I’ve been staying in California for the last few weeks and one of the people I had hoped to meet out here was Van Jones. Jones is the co-founder of the Ella Baker Center for Human Rights in Oakland and a champion of green economic development in urban America.
Yesterday Jones came over to NRDC’s San Francisco office to speak with us about his vision for a new energy economy that provides green collar jobs across America.
Jones is charismatic and compelling. After working for years to help kids stay out of jail, he began focusing on how to provide enduring jobs that could bring people dignity and a path out of poverty. Although he has faced some of the toughest issues of urban poverty, Jones is an optimist with a vision and hope.
At NRDC we have been talking about the green energy economy for some time, advancing the policies that will unleash renewables and allow investments in efficiency. Jones is working on the ground to prepare people for those jobs. Someone needs to install solar panels, to put in more insulation, to weatherize windows. Someone has to draft plans for greener office buildings and design more efficient appliances.
These are good paying jobs aimed at producing a safer, cleaner, more sustainable way of life for all of us. They are also, Jones likes to point out, jobs that stay in America: You can’t do energy audits of California buildings when you are sitting in China or India.

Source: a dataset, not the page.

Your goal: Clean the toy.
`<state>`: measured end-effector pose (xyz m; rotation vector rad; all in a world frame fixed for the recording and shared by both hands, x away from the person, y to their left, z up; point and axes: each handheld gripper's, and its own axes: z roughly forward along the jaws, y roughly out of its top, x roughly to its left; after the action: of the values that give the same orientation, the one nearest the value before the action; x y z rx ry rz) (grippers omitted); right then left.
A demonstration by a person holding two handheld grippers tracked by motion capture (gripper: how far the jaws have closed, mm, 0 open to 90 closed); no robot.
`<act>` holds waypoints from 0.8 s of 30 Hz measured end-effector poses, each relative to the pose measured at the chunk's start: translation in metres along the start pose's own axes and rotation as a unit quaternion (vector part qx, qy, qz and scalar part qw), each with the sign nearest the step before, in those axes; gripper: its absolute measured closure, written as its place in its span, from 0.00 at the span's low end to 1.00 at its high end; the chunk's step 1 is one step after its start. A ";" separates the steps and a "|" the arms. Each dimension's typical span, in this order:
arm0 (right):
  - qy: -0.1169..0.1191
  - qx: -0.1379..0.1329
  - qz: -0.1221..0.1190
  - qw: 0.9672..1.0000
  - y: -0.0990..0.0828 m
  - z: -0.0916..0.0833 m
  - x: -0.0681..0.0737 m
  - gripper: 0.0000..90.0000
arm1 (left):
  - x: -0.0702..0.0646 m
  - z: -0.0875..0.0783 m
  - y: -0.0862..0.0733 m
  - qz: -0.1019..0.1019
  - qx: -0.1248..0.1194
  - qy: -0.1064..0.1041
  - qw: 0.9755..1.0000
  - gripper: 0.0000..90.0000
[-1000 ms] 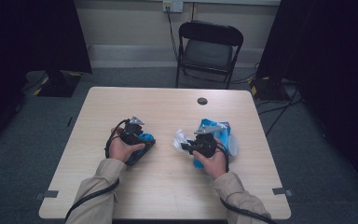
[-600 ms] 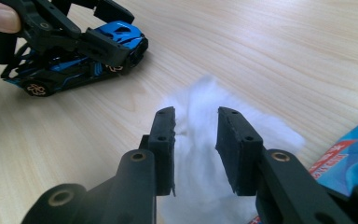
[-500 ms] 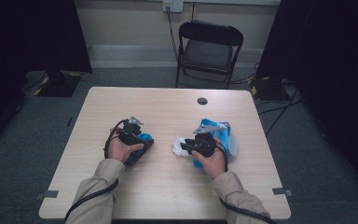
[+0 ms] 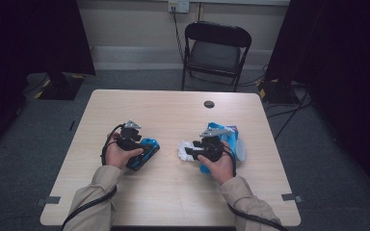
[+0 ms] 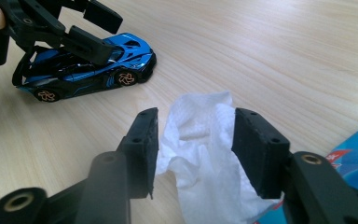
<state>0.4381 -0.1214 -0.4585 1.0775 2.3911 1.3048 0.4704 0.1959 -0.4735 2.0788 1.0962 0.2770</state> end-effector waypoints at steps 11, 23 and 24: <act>0.006 -0.005 0.006 1.000 0.003 -0.002 -0.004 0.35 | -0.005 -0.015 0.004 0.004 -0.001 -0.003 1.000 0.24; 0.024 0.004 0.006 1.000 0.011 -0.008 0.000 0.20 | -0.008 -0.029 0.001 0.009 -0.001 -0.014 1.000 0.19; 0.025 0.006 0.003 1.000 0.011 -0.009 0.001 0.20 | -0.009 -0.031 0.000 0.012 -0.004 -0.012 1.000 0.19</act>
<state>0.4383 -0.1226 -0.4441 1.0692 2.4373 1.3361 0.4489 0.2051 -0.4505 2.0831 1.0552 0.2672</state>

Jones proposes creating a green job corps that will train people in the new skills needed to build a clean energy economy. It will be similar to Roosevelt’s CCC, the Civilian Conservation Corps.
When I’m home, I often hike in the Palisades along the Hudson River and around every bend sits an enduring legacy of the CCC, whether a picnic table made out of stone or a old carriage road carved out of the forest. And you recall what caused this to happen: million of Americans out of work, without hope, joined the CCC for a path to a better life.
When you listen to Van Jones you can feel a movement being born, one that will draw us together with common goals but different strategies. He reached out a hand to join with us, to find common ground out of conflict, and to advance the same green economy that we are all passionate about.
I left the room feeling, we will get this done. And then I heard the news that the energy tax package passed the House, and I thought: we’re on our way!